We've done okay over those eight years, although never being quite PC enough to gain wider acceptance from the partisan "party right or wrong" crowds. We like to think we moved political conversations a little, on the ever-present wish to rush to war with Iran, on the need for a real Left that isn't licking corporatist Dem boots every cycle, on America's foreign misadventures in Afghanistan and Iraq. We like to think we made a small difference while writing under that flying pig banner. We did pretty good for a bunch with no ties to big-party apparatuses or think tanks.

Those eight years of blogging will still exist. Because we're ending this typepad account, we've been archiving the typepad blog here. And the original blogger archive is still here. There will still be new content from the old 'hoggers crew too. Ron writes for The Moderate Voice, I post at The Agonist and Eric Martin's lucid foreign policy thoughts can be read at Democracy Arsenal.
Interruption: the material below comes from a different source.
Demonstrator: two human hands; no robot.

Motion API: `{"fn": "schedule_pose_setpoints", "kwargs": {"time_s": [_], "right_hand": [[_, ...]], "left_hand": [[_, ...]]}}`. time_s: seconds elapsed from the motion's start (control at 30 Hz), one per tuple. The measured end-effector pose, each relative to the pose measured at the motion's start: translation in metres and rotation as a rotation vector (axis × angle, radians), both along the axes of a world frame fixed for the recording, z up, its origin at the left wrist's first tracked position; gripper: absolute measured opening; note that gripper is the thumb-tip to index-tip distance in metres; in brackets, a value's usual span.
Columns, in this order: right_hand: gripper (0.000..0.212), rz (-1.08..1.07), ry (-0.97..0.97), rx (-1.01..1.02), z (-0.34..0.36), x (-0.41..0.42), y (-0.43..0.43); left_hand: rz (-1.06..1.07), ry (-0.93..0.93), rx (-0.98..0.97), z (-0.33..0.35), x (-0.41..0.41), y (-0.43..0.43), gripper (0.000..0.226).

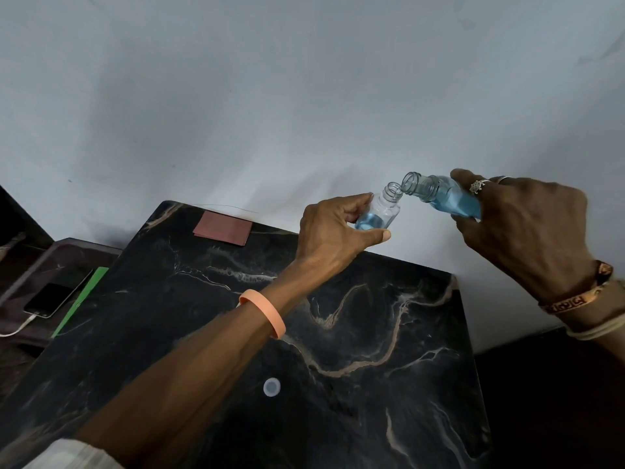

I'd like to thank all our regular commenters, readers and the other bloggers who regularly linked to our posts over the years to agree or disagree. You all made writing for 'hoggers an amazingly fun and stimulating experience.

Thank you very much.

Note: This is an archive copy of Newshoggers. Most of the pictures are gone but the words are all here. There may be some occasional new content, John may do some posts and Ron will cross post some of his contributions to The Moderate Voice so check back.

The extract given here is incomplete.